Marx me preguntó sobre el Partido Comunista en la Hispania del ahora; quería saber cómo había evolucionado su ideología, tras casi doscientos años desde su nacimiento. Le dije que el comunismo se ha convertido en un cadáver político. En días como hoy, querido Karl, nadie habla de dictadura del proletariado, ni de cambio de sistema; ni de nada que se aproxime a la Rusia bolchevique. Sorprendido por mi respuesta, Marx no entendía cómo el capitalismo salvaje y el precariado laboral, entre otros sinsabores, no han reavivado todavía la llama de la revolución. Resulta incongruente que un partido antisistema - como lo es el Partido Comunista - coexista en el fango de su crítica. Cómo es posible que haya ciudadanos con la hoz y el martillo en los escaños del hemiciclo. La llegada del Estado Social calmó las aguas del lago del camarada. Gracias al Estado del Bienestar - le dije a Karl - el proletariado ha silenciado su protesta.
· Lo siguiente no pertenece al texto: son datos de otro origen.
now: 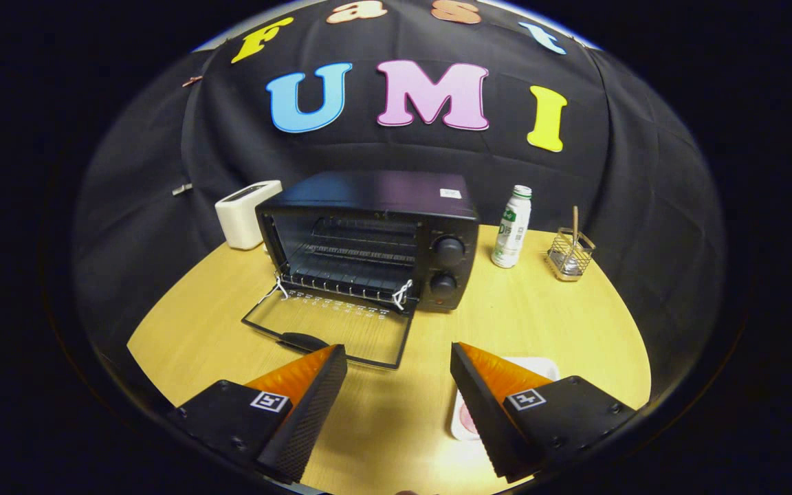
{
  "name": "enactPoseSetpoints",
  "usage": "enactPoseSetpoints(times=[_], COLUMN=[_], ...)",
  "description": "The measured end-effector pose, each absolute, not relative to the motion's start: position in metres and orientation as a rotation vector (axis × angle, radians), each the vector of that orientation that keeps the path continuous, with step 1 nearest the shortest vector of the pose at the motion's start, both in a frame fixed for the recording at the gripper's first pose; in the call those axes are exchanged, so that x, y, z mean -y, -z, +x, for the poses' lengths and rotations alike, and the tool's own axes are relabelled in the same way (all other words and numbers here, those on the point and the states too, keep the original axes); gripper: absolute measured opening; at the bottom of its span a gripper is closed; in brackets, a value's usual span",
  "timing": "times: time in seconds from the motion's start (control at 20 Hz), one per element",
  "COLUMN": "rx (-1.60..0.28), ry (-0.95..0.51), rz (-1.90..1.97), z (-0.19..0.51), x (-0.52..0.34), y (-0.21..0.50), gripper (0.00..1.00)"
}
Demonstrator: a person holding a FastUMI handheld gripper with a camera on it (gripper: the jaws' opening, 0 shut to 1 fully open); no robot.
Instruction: Open the toaster oven, put the food inside, and close the toaster oven door.
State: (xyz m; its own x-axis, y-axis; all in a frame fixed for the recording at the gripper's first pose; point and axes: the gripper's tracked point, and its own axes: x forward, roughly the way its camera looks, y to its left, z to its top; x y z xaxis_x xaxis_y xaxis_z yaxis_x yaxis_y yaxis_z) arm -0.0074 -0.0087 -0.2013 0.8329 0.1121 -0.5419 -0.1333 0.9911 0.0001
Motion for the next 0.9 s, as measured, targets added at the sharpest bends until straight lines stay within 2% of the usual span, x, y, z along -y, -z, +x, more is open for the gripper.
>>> enactPoseSetpoints(times=[0.3, 0.55, 0.9], rx=[-0.554, -0.566, -0.717], ry=[-0.089, -0.114, -0.061], rz=[-0.001, 0.023, 0.037], z=[-0.006, 0.0, 0.004], x=[0.086, 0.122, 0.184], y=[0.188, 0.199, 0.237], gripper=[0.98, 0.98, 0.98])
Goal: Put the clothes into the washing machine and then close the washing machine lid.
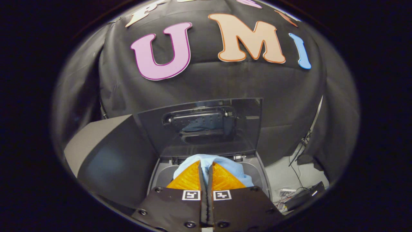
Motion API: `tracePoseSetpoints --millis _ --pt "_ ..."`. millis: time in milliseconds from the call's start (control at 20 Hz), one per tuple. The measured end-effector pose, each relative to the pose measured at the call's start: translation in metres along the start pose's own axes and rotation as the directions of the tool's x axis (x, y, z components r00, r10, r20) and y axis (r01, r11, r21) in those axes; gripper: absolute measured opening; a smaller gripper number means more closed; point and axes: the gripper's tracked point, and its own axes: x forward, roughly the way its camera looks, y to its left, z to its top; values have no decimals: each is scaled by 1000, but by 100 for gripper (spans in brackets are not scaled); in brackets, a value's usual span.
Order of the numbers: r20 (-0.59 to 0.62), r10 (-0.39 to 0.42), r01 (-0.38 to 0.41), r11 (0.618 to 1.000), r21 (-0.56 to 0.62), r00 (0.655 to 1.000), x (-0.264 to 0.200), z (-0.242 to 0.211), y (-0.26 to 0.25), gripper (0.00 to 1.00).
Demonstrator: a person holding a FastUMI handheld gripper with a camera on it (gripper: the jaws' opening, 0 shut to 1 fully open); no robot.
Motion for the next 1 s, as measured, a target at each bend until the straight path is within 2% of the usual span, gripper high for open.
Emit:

Mientras exista Salario Mínimo Profesional y prestaciones de la Seguridad Social, no habrá ni dictadura del proletariado, ni una segunda parte de la Rusia leninista. No la habrá, le dije, porque la comodidad existencial es amiga del inmovilismo social.

La socialdemocracia ha puesto el freno al fervor comunista de los tiempos bolcheviques. Tanto es así que a más Estado Social, menos acción colectiva y viceversa. Son, precisamente, los recortes sociales, los que alimentan el grito del camarada y causan, por tanto, la conciencia de clase de los tiempos olvidados. Una conciencia que no llegará a la dictadura del proletariado, mientras el Estado garantice un mínimo de bienestar a los ciudadanos. Por ello, queridísimo Karl, no tiene sentido hablar de comunismo en una economía híbrida, basada en el juego del mercado y el Estado. El Manifiesto Comunista fue una solución de "suma cero" al problema de un Estado Liberal. Un Estado Liberal puro, sin grises por en medio, o mejor dicho, sin la dosis socialdemócrata de los sistemas actuales. En días como hoy, el Partido Comunista de los tiempos marxistas se ha convertido en un partido reformista similar a los otros de la parrilla.

Marx no daba crédito a lo que oía. No entendía por qué su partido bebía de las tesis orteguianas. No entendía, queridísimos lectores, por qué la revolución desde abajo se ha convertido en reforma desde arriba. El Partido Comunista ha evolucionado hacia las tesis orteguianas. No olvidemos, le dije a Karl, que Ortega y Gasset fue un intelectual elitista. Despreciaba el talento "analfabeto" de las masas para conquistar el poder, y creía firmemente en los cambios oligárquicos. Marx quería saber más acerca de Podemos y del auge de los populismos. Los populismos de izquierda y el Partido Comunista representan la falacia comunista. Ambas ideologías son, por razones sistémicas, socialdemócratas. Tanto es así que Pablo Iglesias acuñó el término "la nueva socialdemocracia" durante las pasadas elecciones. Un concepto que sirvió, como saben, para distinguir su marca, del Partido Comunista y del partido socialista. Una estrategia política que contradice el fervor anticapitalista, o sea comunista, de Vistalegre II.